━━━ COLLECTED DATA

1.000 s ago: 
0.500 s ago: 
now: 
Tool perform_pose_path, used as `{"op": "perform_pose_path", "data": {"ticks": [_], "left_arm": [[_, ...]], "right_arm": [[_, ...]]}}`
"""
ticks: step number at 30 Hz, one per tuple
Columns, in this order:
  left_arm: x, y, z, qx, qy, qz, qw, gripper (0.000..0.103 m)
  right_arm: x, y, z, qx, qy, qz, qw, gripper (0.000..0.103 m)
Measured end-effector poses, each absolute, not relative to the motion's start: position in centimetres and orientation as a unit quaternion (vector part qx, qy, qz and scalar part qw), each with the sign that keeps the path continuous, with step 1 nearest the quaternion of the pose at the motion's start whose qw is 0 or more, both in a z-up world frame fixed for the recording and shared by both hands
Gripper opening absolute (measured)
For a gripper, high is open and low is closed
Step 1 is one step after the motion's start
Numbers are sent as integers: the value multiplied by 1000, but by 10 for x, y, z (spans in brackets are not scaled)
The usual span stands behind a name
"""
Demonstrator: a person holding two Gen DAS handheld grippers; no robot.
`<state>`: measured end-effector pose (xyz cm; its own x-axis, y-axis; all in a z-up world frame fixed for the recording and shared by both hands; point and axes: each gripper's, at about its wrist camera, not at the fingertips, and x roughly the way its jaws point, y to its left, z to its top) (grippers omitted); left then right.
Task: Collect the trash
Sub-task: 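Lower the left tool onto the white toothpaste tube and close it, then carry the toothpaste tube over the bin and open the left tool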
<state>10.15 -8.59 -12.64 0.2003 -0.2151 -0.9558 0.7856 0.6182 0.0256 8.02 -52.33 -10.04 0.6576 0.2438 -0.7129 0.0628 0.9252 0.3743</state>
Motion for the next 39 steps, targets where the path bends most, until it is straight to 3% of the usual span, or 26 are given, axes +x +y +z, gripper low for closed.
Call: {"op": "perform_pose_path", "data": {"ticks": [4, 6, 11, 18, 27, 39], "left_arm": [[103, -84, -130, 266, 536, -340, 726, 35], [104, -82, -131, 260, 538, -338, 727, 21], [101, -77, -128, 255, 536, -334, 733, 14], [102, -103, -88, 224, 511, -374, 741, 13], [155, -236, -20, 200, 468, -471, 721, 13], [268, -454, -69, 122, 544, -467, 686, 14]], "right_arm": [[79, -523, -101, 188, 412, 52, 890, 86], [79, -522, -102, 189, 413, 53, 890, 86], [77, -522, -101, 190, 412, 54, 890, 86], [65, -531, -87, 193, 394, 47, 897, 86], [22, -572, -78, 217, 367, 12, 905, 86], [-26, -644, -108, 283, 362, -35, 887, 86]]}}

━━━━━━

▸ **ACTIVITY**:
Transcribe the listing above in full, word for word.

▸ **YOUR RESPONSE**:
1.000 s ago: 
0.500 s ago: 
now: 
Tool perform_pose_path, used as `{"op": "perform_pose_path", "data": {"ticks": [_], "left_arm": [[_, ...]], "right_arm": [[_, ...]]}}`
"""
ticks: step number at 30 Hz, one per tuple
Columns, in this order:
  left_arm: x, y, z, qx, qy, qz, qw, gripper (0.000..0.103 m)
  right_arm: x, y, z, qx, qy, qz, qw, gripper (0.000..0.103 m)
Measured end-effector poses, each absolute, not relative to the motion's start: position in centimetres and orientation as a unit quaternion (vector part qx, qy, qz and scalar part qw), each with the sign that keeps the path continuous, with step 1 nearest the quaternion of the pose at the motion's start whose qw is 0 or more, both in a z-up world frame fixed for the recording and shared by both hands
Gripper opening absolute (measured)
For a gripper, high is open and low is closed
Step 1 is one step after the motion's start
Numbers are sent as integers: the value multiplied by 1000, but by 10 for x, y, z (spans in brackets are not scaled)
The usual span stands behind a name
"""
Demonstrator: a person holding two Gen DAS handheld grippers; no robot.
`<state>`: measured end-effector pose (xyz cm; its own x-axis, y-axis; all in a z-up world frame fixed for the recording and shared by both hands; point and axes: each gripper's, at about its wrist camera, not at the fingertips, and x roughly the way its jaws point, y to its left, z to its top) (grippers omitted); left then right.
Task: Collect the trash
Sub-task: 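Lower the left tool onto the white toothpaste tube and close it, then carry the toothpaste tube over the bin and open the left tool
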<state>10.15 -8.59 -12.64 0.2003 -0.2151 -0.9558 0.7856 0.6182 0.0256 8.02 -52.33 -10.04 0.6576 0.2438 -0.7129 0.0628 0.9252 0.3743</state>
Motion for the next 39 steps, targets where the path bends most, until it is straight to 3% of the usual span, or 26 are given, axes +x +y +z, gripper low for closed.
Call: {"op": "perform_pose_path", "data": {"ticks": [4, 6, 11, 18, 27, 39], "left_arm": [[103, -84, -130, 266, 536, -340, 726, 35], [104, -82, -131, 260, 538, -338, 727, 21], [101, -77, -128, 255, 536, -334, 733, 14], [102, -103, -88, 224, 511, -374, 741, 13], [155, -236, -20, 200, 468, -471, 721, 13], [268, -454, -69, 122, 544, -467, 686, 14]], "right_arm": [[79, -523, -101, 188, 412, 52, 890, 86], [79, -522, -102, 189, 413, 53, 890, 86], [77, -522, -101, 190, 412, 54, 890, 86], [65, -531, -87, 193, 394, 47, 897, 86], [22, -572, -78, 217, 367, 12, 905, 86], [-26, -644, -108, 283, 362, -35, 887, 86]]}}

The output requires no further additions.